Wczoraj przebiegłem 6 km. Niby nic, a jaka radość 😀
Biegałem w dużej grupie, która świętowała zaliczenie 10 000 km z Nike+ jednego z uczestników. Dzisiaj ćwiczenia i rower, a już jutro znowu bieganie. Nie spieszę się z powrotem do pełnego treningu, żeby czasem kontuzja się nie odnowiła. Mam sporo czasu, pierwszy start w zawodach planuję na koniec lipca.
7 Comments
gratulacje 🙂 potruchtaj więc z nami na WTC 🙂
Super, dobra wiadomosc, gratulacje. 🙂 A dla nas dobra wiadomosc to dzisiejsze chmury na Ursynowie – jest ich duzo wiec moze zostanie troche na jutro. 😉
Siema, gratulacje powrotu do zdrowia, życzę szybkiego powrotu do szczytowej formy.
A, tak na marginesie to kupiłem ostatnio sobie Nike Air Zoom Marathoner, co o nich sądzisz biorąc pod uwagę, że jestem sprinterem i używam tych butów do biegania szybkiego treningu. Może wyda to się dziwne, że sprinter i kupuje buty do startów ulicznych, ale jeśli ma się takie zaplaecze treningowe(bierznia 400m z żużlem, mała sala gimnastyczna i ścieżki leśne, szosy) to myśle, że to dobra decyzja.
Żałuję, że mnie z Wami nie było – niestety mój Achilles potrzebuje chwili przerwy.

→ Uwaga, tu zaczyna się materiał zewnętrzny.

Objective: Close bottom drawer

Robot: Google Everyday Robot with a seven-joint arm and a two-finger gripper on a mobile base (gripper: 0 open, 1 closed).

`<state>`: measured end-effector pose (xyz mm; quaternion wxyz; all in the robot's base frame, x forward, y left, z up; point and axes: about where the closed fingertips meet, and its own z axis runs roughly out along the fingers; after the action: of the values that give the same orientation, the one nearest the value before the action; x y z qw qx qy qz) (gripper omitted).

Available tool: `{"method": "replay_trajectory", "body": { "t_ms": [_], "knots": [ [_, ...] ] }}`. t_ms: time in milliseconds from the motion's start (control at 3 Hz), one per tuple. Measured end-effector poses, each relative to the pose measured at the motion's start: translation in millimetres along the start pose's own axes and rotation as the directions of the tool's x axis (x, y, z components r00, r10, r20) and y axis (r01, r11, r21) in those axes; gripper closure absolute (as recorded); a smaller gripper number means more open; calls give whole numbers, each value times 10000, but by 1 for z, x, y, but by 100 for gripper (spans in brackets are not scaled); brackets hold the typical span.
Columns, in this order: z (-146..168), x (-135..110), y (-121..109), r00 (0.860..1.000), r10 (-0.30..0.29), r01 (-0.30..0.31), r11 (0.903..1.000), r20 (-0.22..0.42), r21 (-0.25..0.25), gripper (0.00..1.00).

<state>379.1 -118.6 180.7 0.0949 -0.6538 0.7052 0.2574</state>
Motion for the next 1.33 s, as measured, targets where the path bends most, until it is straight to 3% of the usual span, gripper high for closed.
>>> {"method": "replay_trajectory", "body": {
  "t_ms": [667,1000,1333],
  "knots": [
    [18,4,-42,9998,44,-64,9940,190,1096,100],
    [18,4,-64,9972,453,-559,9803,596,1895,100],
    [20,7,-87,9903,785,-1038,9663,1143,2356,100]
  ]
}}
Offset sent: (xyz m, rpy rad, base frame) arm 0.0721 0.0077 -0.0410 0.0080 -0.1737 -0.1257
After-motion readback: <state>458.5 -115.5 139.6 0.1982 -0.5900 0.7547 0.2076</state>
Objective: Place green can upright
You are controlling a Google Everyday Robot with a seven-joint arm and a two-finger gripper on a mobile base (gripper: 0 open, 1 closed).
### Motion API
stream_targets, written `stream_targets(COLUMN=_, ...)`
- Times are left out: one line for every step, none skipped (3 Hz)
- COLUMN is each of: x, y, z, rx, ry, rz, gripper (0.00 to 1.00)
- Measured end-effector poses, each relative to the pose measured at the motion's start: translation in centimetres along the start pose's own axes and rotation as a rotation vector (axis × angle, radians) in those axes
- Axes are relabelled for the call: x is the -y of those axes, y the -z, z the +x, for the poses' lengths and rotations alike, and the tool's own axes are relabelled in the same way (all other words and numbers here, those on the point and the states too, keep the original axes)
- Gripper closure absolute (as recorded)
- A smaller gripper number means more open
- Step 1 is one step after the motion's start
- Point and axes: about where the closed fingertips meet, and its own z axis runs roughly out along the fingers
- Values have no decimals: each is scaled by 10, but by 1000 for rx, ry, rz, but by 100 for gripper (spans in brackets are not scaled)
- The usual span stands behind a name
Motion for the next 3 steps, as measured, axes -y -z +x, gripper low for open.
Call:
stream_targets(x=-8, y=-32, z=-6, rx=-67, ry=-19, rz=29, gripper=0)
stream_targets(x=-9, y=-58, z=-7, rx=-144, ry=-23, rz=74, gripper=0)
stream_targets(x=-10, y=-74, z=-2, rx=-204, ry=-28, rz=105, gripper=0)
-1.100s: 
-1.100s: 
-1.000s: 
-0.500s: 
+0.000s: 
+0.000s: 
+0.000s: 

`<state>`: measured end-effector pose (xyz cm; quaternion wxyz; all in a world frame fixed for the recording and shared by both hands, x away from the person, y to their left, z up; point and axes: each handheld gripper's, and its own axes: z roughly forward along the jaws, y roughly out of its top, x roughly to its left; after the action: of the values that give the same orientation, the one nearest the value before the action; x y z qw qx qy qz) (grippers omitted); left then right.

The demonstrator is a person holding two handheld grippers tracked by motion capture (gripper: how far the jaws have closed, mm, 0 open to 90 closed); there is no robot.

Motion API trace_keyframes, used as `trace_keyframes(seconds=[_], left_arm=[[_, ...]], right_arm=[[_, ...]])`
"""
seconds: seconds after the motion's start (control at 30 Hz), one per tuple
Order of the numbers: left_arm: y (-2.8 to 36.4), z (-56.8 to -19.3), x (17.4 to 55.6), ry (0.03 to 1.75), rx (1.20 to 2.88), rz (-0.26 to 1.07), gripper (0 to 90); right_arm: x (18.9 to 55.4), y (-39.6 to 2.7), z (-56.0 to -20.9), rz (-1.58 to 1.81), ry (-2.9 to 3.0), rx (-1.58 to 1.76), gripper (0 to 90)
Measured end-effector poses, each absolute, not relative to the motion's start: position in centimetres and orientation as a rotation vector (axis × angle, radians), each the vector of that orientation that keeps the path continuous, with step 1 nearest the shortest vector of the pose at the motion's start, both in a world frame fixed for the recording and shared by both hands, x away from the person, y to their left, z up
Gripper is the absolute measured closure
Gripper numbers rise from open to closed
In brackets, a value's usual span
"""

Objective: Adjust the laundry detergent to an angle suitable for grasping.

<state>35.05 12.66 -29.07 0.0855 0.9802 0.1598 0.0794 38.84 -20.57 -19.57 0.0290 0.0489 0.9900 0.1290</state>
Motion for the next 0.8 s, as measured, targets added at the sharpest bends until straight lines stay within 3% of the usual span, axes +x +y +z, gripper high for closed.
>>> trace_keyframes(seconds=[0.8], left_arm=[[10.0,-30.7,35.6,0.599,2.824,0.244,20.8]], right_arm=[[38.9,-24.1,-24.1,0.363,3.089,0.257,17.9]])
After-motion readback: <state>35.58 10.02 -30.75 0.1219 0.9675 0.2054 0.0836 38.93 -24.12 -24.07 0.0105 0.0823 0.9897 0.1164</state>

Mam nadzieję, że przerwa będzie krótsza jak u Ciebie.
Mariusz, to świetna wiadomość:D
Trzeba przyznać, że to jest bieda jak człowiek bardzo chce pobiegać a nie może…:)
Mariusz, gdzie zamierzasz wystartować??
@gogo
Pierwszy start w którym chcę wystartować to Bieg Powstania Warszawskiego 30 lipca.